Empero, si la afinidad entre la conciencia y la naturaleza concluye en una identidad en la alienación ¿cómo es posible la libertad para una conciencia que lo que hace es traducir en ella las paridades deformadas de la realidad? ¿Sobre qué caminos se puede emprender entonces el proyecto de la liberación? Kant ante esta situación propuso el instante puro de la reflexión, la edificación rigurosa de una “instancia teórica”, la cual, haciendo abstracción de la naturaleza, le propusiera al ser el ideal como solución conceptual de su dilema. Pienso que sobre esta disyunción se desliza la suerte final de la filosofía, sobre todo si establecemos un paralelismo entre la petición de la sensibilidad romántica de Emmanuel Kant de un universo reconstruido desde la abstracción y el sueño moral de Carlos Marx, de una realidad alienada reedificada por medio de la voluntad política.

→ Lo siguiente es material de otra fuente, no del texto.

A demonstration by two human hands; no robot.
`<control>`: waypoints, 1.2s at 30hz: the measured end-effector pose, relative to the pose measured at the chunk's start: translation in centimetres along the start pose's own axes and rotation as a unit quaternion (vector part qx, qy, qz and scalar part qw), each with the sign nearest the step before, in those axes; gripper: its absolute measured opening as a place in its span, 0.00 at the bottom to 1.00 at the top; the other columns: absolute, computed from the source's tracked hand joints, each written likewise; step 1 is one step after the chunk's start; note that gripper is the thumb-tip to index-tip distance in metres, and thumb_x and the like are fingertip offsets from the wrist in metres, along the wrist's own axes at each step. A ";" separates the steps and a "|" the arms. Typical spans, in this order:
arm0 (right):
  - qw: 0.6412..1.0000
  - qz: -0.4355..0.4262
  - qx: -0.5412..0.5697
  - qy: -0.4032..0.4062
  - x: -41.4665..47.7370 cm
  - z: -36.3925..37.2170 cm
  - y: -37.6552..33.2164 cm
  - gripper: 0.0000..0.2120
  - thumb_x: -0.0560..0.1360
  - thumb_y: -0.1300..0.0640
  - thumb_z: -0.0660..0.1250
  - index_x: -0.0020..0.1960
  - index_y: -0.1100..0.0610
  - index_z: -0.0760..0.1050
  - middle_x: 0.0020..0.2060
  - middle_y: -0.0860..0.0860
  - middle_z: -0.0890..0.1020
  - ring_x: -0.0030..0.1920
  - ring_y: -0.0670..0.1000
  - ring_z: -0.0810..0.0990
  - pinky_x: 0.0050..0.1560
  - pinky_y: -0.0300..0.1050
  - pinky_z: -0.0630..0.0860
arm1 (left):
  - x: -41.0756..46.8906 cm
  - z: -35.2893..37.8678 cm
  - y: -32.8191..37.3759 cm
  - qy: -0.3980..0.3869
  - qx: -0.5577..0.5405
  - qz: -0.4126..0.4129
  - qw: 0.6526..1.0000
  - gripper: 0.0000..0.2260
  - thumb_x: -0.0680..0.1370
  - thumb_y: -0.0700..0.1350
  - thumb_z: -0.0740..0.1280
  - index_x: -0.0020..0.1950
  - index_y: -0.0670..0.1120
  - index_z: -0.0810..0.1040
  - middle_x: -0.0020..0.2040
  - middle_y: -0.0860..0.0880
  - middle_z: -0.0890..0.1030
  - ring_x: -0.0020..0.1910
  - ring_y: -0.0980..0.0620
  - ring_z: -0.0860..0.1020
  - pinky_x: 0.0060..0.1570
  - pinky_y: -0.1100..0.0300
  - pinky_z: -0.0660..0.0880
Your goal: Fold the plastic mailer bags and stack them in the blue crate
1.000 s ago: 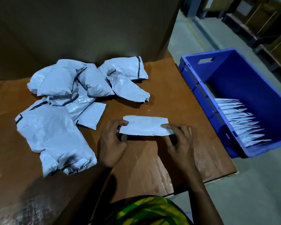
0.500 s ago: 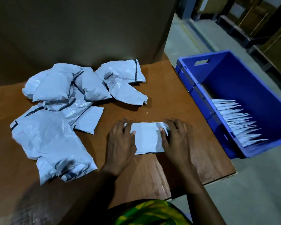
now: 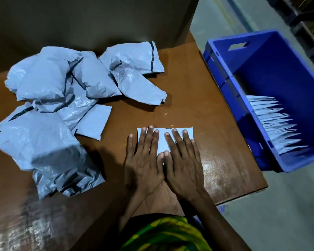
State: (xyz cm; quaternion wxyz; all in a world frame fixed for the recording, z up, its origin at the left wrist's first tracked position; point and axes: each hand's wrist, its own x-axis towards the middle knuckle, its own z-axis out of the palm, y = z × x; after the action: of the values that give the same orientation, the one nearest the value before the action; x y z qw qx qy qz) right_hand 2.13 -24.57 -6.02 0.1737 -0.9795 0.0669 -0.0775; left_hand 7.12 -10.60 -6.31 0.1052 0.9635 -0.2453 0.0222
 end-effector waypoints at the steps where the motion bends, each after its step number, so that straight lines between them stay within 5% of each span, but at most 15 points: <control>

Por tanto, si Renato Descartes, apuntó al primado del pensamiento desde el cual se fundamenta al ser, Kant, por su parte, al pensamiento que fundamenta al universo, y Hegel a la identidad final entre el ser, el concepto y la naturaleza; Marx es el ser que nos propone la revolución universal; porque las condiciones se han ido dando y esclareciendo a través de un largo camino iniciado por La ideología clásica alemana, que es, singularmente, la senda recorrida por la historia objetiva de Occidente, la cual reserva para cada ideología, y para cada modo de producción, su instancia equívoca, anfibológica, aunque también el momento histórico que determina su específica verdad. Ya que todas las ideologías y sistemas socioeconómicos contienen una verdad teórica donde sitúan su analógica relación con la realidad y sobre la conciencia que se empeña en la búsqueda de una verdad definitiva, equivalente al ordenamiento ideal del mundo.

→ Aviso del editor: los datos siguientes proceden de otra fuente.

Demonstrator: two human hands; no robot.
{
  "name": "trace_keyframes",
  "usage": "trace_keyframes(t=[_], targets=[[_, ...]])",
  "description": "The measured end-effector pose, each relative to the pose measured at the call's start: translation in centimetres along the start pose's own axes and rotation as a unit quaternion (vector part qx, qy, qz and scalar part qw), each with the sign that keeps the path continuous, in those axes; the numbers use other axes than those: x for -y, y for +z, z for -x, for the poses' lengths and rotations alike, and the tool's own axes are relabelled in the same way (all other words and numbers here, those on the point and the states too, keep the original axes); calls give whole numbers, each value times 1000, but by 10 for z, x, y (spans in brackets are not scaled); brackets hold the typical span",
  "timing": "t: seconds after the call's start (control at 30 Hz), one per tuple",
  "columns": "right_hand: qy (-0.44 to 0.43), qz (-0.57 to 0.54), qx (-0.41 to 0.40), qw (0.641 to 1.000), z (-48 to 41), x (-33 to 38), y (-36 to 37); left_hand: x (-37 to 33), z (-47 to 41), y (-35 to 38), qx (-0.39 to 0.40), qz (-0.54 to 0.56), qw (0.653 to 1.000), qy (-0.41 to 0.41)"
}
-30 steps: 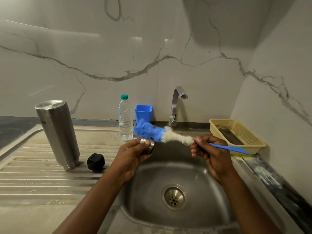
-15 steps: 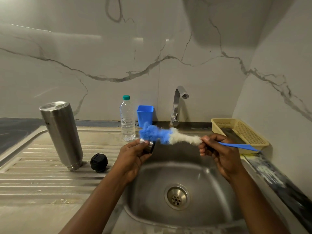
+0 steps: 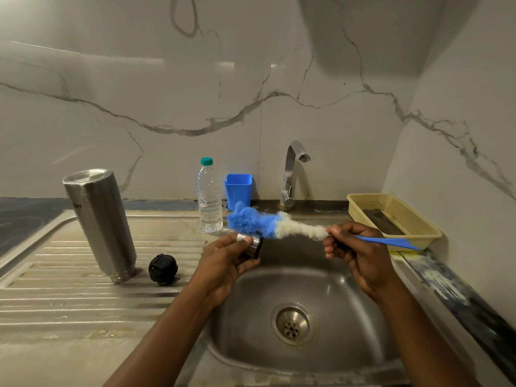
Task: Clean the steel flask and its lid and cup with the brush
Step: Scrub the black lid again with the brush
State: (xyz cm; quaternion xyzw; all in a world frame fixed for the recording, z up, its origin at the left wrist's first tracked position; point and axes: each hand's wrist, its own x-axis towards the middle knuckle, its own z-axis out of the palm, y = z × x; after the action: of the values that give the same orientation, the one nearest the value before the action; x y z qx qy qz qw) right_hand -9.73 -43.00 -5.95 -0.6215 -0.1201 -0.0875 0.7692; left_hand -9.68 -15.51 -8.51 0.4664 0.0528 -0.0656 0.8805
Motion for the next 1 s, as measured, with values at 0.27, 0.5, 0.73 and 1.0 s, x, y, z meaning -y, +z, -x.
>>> trace_keyframes(t=[0.27,0.5,0.73,1.0], targets=[[1,-14,-7,1000,0,1,-1,0,-2,-2,-19,-1,1000,12],[4,-20,-23,1000,-1,7,-9,-4,0,-3,-35,-16,998,52],[10,-2,-8,1000,-2,2,-2,1,0,0,-21,-3,999,40],[20,-6,6,1000,-2,-3,1,1,-4,-4,3,5,1000,22]])
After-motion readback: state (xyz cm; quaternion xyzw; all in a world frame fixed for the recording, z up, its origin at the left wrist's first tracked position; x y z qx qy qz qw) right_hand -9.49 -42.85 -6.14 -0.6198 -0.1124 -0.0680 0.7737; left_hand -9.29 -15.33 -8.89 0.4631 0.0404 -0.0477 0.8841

Por nuestra parte, intentando proseguir en el habitual de cursar de la filosofía, podríamos agregar que tal vez Marcel Proust puede seguir teniendo razón cuando enfáticamente escribe“aquello que conocemos no es nuestro, o no nos pertenece”. Para el artista no es el conocimiento, sino la creación más original la que nos remite a una absoluta redefinición del ser en las esferas siempre concomitantes del pensamiento y la vida. Si en el fondo de las cosas, todo es naturaleza y la naturaleza es conciencia, y la palabra es alocución de las motivaciones más íntimas de nuestra existencia: las graves falencias del texto y de la vida, ¿cómo se justifican? O por el contrario, si el ser en su gran aventura personifica la exaltación de la unidad de conciencia y naturaleza; todo, ¿incluso la vida, podría ser considerada alguna vez sobrenaturaleza?

Septiembre y 2010

1 comment:

  1. Atribuímos al texto significados de nuestras emociones... pero el texto es una hechura sígnica de hechos en el quehacer material en sus rangos de importancias, valores y jerarquizaciones de sus cultivos, de sus ¨civilizaciones de tiempos¨ ¿cómo es posible entonces entender la verdadera naturaleza a que nos aboca, a que nos sorprende la naturaleza que pretendemos alienar pero de la cual comemos, existimos, amamos; ¿nos hacemos sordos a unas partes mientras atendemos otras?, ¿nos hacemos videntes de algún sentido mientras continuamos ciegos a otras naturalezas emergentes que pretenden reflejar una naturaleza que consideramos caída (mito) no obstante con valor en el mercado de las ¨necesidades¨?